**About this exercise:**
State the number of lines in the following data that contain the string "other", and nothing else.

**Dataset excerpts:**
━━━━━━━━━━━━━━━━━━━━━━━━━━━━━━
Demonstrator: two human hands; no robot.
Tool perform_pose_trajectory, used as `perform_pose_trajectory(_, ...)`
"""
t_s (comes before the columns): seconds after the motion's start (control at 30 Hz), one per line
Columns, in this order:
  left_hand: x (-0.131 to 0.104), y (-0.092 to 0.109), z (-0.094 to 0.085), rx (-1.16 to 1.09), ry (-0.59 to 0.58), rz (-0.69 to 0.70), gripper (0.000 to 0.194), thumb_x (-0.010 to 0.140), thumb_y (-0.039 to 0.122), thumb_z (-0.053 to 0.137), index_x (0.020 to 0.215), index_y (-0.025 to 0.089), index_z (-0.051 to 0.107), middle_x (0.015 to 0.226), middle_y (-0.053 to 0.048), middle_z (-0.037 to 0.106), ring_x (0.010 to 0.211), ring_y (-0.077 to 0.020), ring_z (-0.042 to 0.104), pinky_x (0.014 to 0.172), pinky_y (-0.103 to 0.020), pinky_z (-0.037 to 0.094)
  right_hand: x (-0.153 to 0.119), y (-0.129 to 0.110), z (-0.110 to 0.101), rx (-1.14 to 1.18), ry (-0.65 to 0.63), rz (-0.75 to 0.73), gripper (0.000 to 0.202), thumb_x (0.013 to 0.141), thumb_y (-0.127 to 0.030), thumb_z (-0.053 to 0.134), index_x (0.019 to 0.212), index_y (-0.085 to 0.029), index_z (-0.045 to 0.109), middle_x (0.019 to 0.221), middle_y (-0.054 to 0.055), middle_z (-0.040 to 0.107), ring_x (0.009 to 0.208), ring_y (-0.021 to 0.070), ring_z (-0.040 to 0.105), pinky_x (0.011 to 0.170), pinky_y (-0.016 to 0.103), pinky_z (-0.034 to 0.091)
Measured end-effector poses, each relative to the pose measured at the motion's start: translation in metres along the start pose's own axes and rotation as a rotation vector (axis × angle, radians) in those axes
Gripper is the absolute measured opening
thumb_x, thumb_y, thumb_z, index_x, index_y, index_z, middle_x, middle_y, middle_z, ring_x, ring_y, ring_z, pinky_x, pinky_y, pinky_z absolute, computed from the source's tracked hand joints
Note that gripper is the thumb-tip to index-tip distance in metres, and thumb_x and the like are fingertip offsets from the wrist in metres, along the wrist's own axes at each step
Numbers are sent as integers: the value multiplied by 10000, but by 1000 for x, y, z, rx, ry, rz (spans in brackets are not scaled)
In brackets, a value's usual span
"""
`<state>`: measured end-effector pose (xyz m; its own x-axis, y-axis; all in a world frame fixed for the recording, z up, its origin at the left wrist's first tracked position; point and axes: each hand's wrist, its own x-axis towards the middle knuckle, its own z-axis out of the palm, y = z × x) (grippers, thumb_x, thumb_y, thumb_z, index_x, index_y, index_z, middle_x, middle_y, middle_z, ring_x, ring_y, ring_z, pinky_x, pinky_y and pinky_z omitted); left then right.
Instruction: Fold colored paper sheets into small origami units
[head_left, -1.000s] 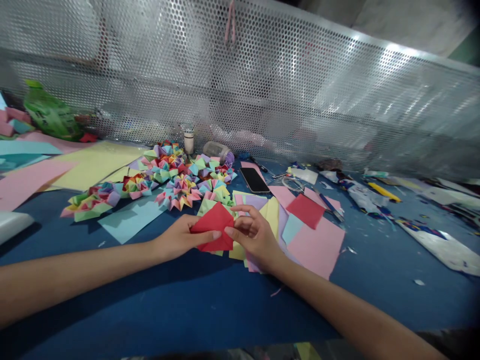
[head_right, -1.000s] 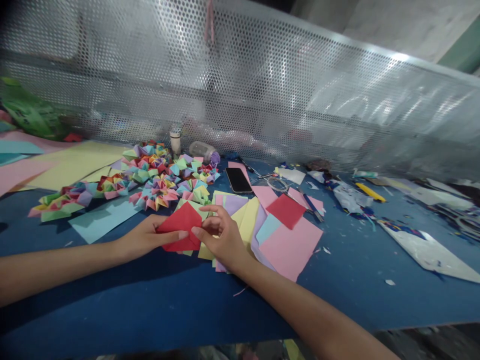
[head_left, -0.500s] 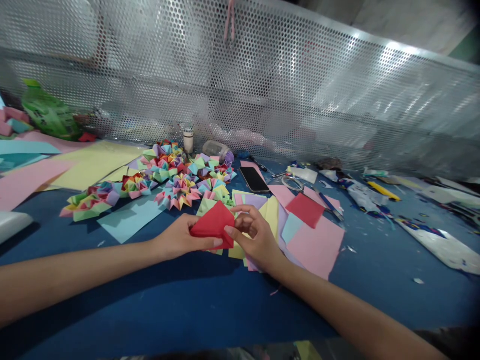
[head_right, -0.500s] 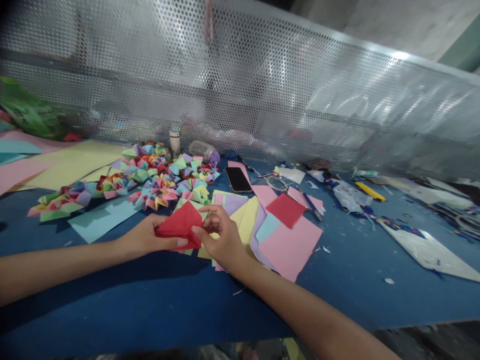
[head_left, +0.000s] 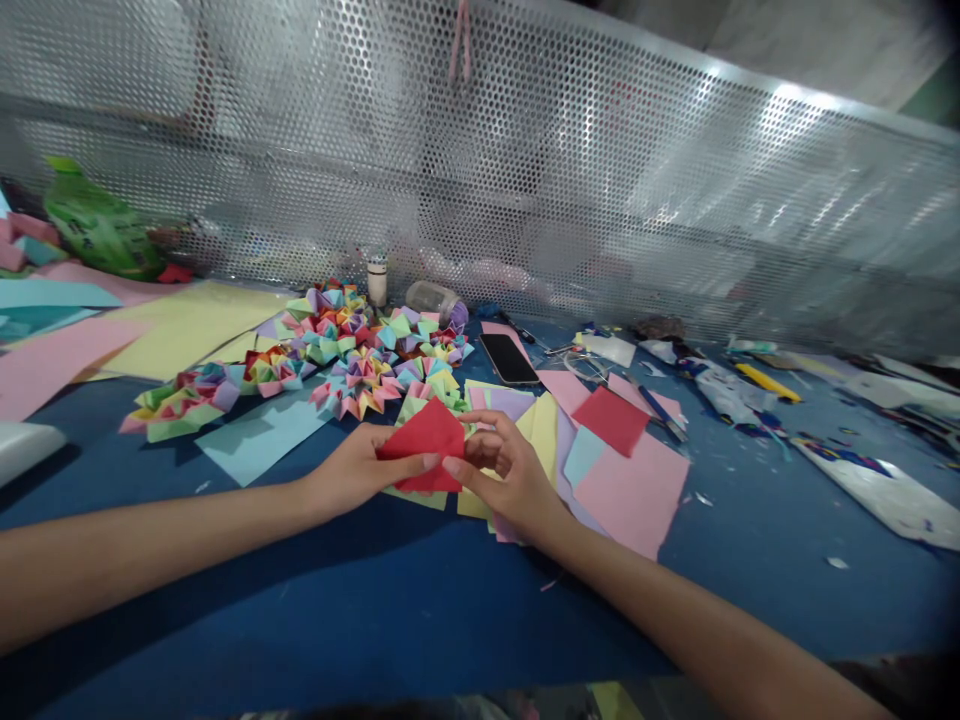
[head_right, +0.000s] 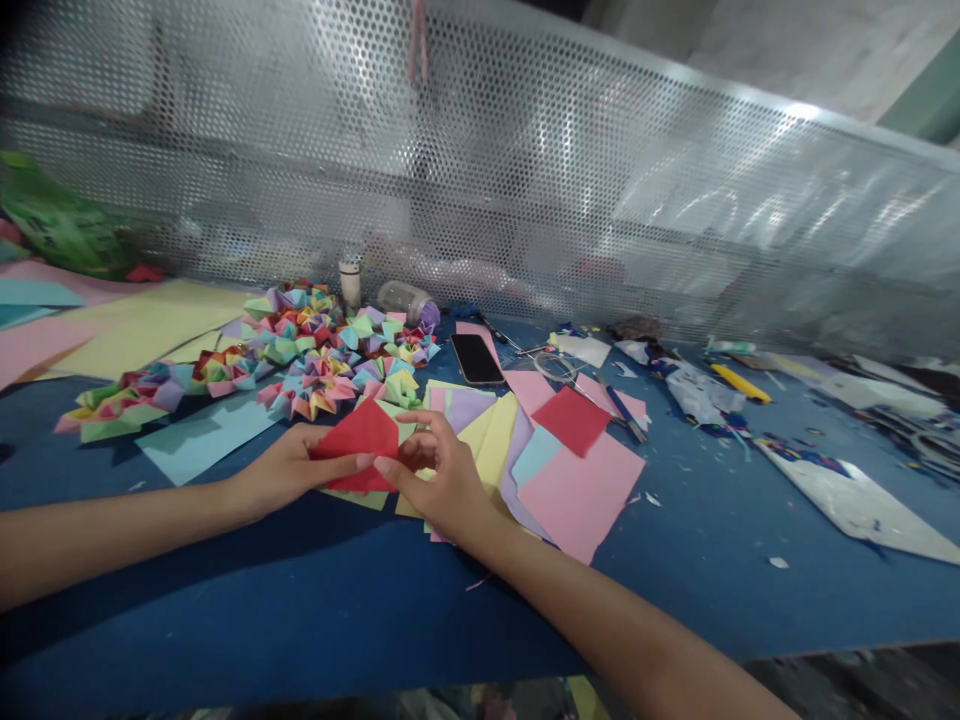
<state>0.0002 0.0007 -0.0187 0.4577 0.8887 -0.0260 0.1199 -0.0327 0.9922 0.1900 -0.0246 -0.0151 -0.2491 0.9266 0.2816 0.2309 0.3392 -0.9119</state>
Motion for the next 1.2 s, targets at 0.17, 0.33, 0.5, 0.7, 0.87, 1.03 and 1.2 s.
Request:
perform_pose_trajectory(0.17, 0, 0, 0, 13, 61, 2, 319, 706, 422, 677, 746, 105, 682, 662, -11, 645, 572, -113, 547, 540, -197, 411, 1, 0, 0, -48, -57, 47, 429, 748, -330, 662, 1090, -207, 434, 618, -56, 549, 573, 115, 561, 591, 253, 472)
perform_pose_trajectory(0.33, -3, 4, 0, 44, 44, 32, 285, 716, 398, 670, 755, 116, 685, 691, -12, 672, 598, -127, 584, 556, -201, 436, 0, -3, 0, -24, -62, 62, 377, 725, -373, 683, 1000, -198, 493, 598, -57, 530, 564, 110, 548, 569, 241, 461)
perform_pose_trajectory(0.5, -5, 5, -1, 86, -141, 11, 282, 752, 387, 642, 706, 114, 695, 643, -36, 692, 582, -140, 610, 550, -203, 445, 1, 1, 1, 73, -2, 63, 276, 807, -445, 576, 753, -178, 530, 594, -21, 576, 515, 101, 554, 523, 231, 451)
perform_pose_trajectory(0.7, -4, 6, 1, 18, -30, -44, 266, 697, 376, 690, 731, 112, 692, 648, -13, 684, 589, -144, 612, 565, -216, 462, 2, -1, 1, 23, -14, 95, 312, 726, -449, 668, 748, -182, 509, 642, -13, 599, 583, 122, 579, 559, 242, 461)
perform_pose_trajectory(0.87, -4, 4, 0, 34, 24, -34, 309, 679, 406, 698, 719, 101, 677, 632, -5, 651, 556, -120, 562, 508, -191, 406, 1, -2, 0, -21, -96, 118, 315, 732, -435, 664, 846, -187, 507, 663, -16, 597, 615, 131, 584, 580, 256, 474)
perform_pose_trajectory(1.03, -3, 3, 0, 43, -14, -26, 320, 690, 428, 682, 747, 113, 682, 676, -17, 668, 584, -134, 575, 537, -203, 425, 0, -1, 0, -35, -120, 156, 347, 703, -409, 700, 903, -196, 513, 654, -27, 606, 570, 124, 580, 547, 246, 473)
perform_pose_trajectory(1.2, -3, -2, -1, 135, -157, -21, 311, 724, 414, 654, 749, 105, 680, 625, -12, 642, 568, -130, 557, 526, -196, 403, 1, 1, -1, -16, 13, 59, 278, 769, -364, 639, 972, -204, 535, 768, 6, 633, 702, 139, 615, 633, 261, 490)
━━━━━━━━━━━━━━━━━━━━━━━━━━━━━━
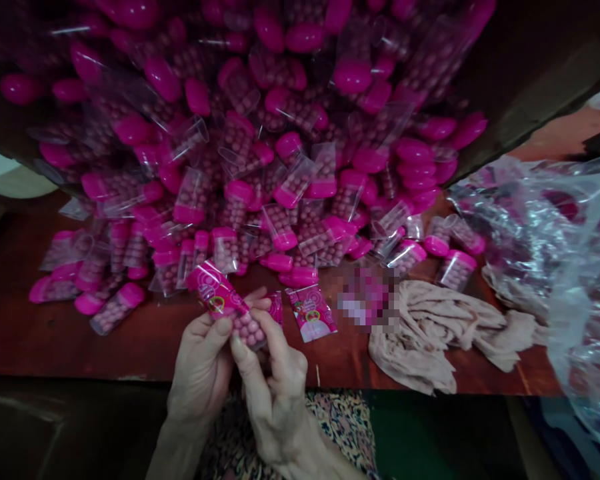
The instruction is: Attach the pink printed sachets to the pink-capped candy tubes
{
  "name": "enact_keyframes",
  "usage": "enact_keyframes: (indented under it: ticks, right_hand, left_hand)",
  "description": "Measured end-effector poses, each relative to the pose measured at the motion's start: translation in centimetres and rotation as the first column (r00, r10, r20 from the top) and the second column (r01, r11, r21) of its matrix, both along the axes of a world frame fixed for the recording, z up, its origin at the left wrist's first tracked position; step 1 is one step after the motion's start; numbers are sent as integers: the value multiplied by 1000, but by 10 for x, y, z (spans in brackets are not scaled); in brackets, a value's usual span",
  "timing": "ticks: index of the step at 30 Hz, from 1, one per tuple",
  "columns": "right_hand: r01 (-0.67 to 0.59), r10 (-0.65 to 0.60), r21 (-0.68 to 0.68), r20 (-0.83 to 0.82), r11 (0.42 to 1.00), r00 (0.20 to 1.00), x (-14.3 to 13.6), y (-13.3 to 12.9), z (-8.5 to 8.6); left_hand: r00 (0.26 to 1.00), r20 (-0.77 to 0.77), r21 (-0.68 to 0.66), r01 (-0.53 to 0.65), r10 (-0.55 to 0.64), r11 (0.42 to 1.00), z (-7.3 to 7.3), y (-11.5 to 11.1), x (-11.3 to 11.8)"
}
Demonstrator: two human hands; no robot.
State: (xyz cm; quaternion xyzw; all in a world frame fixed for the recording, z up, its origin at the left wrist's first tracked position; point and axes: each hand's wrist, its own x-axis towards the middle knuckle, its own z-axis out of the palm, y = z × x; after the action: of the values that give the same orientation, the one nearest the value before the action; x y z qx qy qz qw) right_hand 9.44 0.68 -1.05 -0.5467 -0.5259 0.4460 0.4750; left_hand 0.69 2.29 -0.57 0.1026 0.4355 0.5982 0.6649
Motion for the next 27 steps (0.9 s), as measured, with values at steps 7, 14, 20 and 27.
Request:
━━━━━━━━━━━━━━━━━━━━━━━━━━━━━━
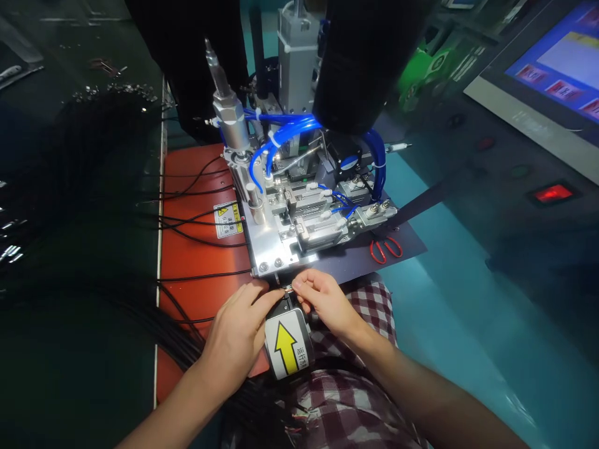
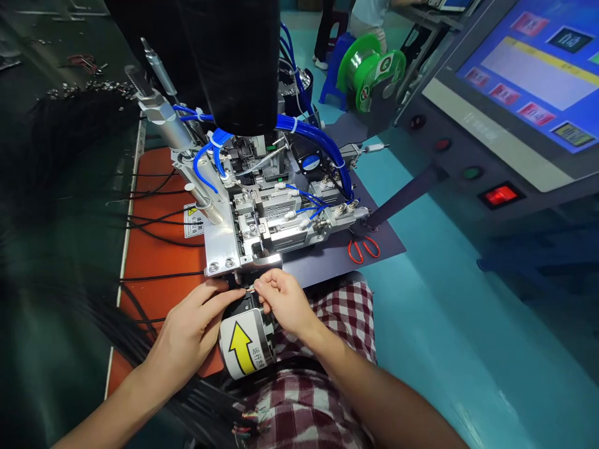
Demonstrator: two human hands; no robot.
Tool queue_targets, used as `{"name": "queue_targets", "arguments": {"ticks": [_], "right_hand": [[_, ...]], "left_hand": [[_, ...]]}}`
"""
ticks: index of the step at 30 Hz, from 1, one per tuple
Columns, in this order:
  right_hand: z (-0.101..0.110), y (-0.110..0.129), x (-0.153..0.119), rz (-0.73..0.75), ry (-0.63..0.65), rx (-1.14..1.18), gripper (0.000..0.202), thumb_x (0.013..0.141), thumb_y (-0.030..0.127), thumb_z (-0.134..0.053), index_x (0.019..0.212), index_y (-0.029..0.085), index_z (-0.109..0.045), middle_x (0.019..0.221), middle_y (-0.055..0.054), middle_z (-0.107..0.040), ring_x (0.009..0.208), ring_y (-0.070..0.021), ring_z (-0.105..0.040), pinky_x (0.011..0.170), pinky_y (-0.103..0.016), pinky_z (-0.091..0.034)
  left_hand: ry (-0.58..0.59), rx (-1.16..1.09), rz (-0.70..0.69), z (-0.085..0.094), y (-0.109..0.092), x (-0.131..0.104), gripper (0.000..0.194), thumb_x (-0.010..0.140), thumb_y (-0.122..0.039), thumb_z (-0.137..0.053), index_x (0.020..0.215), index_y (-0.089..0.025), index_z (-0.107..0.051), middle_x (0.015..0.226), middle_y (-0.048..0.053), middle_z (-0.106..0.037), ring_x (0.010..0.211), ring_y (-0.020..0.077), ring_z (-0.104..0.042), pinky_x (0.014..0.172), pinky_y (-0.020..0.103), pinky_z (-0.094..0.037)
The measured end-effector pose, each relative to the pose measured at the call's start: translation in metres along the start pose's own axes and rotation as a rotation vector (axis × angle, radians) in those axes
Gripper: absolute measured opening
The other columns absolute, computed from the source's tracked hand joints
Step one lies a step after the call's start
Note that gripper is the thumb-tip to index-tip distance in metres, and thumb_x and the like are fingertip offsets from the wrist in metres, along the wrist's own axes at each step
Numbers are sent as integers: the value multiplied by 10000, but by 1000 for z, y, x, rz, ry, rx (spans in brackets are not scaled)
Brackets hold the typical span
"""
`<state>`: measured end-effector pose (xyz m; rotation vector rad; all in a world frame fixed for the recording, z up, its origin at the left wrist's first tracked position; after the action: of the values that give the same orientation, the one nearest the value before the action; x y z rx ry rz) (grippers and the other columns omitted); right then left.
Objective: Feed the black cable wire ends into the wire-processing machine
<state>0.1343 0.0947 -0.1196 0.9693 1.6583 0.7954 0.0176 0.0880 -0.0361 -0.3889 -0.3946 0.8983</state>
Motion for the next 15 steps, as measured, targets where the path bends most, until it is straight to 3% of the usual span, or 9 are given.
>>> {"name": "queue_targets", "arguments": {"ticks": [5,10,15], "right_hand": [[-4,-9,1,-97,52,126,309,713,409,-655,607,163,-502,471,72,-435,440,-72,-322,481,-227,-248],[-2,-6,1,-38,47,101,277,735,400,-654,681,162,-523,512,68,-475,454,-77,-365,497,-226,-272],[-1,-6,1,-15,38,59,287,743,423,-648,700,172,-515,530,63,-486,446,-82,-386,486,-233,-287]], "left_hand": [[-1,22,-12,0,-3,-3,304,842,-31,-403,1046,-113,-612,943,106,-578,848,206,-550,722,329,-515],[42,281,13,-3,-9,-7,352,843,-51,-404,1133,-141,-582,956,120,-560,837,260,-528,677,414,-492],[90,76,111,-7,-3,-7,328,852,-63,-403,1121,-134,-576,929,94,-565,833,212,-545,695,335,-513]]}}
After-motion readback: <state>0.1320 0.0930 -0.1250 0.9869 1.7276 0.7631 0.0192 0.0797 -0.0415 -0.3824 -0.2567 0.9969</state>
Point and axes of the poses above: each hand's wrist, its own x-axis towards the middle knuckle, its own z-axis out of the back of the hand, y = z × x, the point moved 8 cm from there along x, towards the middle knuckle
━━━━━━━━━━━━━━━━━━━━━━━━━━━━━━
**Response below:**
2